CAPÍTULO LXVII

El verdadero consuelo

Emily dobló las páginas que le hicieran saber que su padre había muerto por su propia voluntad.

Cecilia aún la mantenía tiernamente abrazada. Lentamente, Emily inclinó la cabeza hasta apoyarla en el pecho de su amiga. Sufría en silencio. En silencio, Cecilia se inclinó y besó su frente. Los sonidos que penetraban en la habitación guardaban armonía con el momento. De una casa distante llegaban apagadas voces infantiles que entonaban la quejumbrosa melodía de un himno religioso y, de cuando en cuando, la brisa hacía chocar contra la ventana las primeras hojas muertas del otoño. Ninguna de las jóvenes supo durante cuánto tiempo los minutos se sucedieron sin que nada ocurriera, hasta que se produjo un cambio. Emily alzó la cabeza y miró a Cecilia.

—Me queda una amiga —dijo.

—No soy sólo yo, mi amor, ¡oh, tengo la esperanza de no ser sólo yo!

—Si, sólo tú.

—Hay algo que tengo que decirte, Emily, pero temo lastimarte.

—Querida, ¿recuerdas lo que leímos una vez en un libro de historia cuando estábamos en la escuela? Contaba la muerte de un torturado, en los viejos tiempos, a quien ataron a la rueda. Vivió lo suficiente para contar que la agonía, después del primer golpe de porra, embotó su capacidad para sentir el dolor de los demás. Imagino que el dolor del espíritu se atiene a las mismas reglas. Nada que me digas en este momento logrará lastimarme.

—Sólo quería preguntarte, Emily, si estuviste comprometida en matrimonio con el señor Mirabel.

—¡Nunca! Él me presionó para que accediera a un compromiso, pero le dije que no debía apresurarme.

—¿Qué te llevó a decirlo?

—Pensaba en Alban Morris.

Cecilia intentó en vano contenerse. Se le escapó un grito de alegría.

—¿Te alegras? —preguntó Emily—. ¿Por qué?

Cecilia no le respondió directamente.

—¿Me dejas que te cuente lo que querías saber hace un rato? —dijo—. Me preguntaste por qué el señor Morris había dejado el asunto en mis manos, en vez de hablar contigo personalmente. Cuando le hice esa misma pregunta, me pidió que leyera lo que había escrito. «No queda ni una sombra de duda sobre el señor Mirabel», dijo. «Emily es libre de casarse con él, y soy yo quien le proporciona esa libertad. ¿Puedo yo mismo decírselo? Por ella y por mí, no debe ser así. Todo lo que puedo hacer es dejar que los recuerdos de los viejos tiempos aboguen por mí. Si ellos fracasan, sabré que será más feliz con el señor Mirabel que conmigo.» «¿Y aceptará usted su decisión?» —le pregunté—. «Tengo que aceptarla, porque la amo», respondió. ¡Oh, qué pálida te ves! ¿Te he molestado?

—Me has hecho bien.

—¿Lo recibirás?

Emily señaló al manuscrito.

—¿En un momento como este? —dijo.

Cecilia se mantuvo fiel a lo que había resuelto.

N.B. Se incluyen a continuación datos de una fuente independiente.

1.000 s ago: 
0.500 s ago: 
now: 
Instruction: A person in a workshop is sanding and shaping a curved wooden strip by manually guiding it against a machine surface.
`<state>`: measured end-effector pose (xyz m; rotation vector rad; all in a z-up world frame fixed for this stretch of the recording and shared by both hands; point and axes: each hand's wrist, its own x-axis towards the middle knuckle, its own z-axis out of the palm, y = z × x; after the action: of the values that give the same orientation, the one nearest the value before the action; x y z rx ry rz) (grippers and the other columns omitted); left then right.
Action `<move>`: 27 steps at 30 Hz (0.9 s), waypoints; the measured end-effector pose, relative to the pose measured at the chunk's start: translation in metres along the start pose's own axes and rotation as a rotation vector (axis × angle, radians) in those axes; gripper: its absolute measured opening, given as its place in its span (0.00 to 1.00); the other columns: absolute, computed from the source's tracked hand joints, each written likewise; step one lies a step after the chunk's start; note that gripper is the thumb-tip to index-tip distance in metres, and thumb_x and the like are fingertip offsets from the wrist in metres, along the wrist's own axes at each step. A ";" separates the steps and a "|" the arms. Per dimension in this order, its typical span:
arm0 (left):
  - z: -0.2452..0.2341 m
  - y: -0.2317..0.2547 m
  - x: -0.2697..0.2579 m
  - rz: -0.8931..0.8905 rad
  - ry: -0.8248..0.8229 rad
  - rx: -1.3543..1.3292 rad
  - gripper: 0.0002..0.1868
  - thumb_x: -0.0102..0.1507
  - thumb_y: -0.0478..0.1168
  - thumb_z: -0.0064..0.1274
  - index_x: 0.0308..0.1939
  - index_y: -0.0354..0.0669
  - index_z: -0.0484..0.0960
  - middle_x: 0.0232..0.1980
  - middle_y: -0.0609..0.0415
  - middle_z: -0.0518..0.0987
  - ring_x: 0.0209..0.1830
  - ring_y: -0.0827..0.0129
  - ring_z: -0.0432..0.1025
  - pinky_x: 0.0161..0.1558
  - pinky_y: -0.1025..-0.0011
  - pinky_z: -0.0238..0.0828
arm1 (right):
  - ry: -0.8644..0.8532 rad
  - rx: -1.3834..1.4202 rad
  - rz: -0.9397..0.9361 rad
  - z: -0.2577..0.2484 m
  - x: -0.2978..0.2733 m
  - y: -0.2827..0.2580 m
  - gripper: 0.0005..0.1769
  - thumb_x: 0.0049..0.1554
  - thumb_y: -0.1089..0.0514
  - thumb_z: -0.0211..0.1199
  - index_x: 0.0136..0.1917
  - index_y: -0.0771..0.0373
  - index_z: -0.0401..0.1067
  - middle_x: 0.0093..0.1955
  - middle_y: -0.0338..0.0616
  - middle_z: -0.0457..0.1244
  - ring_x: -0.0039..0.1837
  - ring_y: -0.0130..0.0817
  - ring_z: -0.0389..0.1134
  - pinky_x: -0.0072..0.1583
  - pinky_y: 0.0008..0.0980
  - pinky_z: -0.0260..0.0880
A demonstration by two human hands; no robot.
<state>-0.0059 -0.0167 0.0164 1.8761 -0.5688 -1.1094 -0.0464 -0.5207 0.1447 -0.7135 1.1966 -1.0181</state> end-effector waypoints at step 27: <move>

—Un momento como este es el adecuado —respondió—. Es ahora, cuando más necesitas que te consuelen, que debes recibirlo. ¿Quién puede calmar tu pobre corazón dolorido como él puede hacerlo? —agarró impulsiva el manuscrito y lo lanzó donde no pudieran verlo—. No soporto mirarlo —dijo—. Emily, ¿me perdonarás si he cometido una indiscreción? Lo vi esta mañana antes de venir aquí. Tenía miedo de lo que podía suceder; me negué a contarte estas terribles noticias a menos que estuviera en un lugar cercano. Tu vieja sirvienta sabe adónde ir. Déjame enviarla…

La señora Ellmother abrió la puerta sin que la llamaran y se detuvo insegura en el umbral, sollozando y riendo histéricamente al mismo tiempo.

—¡Soy lo peor que existe! —exclamó la buena anciana—. He estado escuchando; he mentido; le dije que usted quería verlo. Despídame si quiere. ¡Ya lo envié a buscar! ¡Está aquí!

Un momento después, Emily estaba en sus brazos y se encontraban a solas. Sobre el pecho fiel de Alban le llegó al fin el bendito alivio que proporcionan las lágrimas: rompió a llorar.

—Oh, Alban, ¿podrás perdonarme?

Él le alzó la cabeza suavemente para verle el rostro.

—Amor mío, déjame mirarte —dijo—. Quiero recordar el día en que nos separamos en el jardín de la escuela. ¿Recuerdas la fe que me sostenía? Te dije entonces, Emily, que en nuestras vidas habría un momento de plenitud, y nunca perdí por completo esa amada convicción. ¡Mi bien, ese momento ha llegado!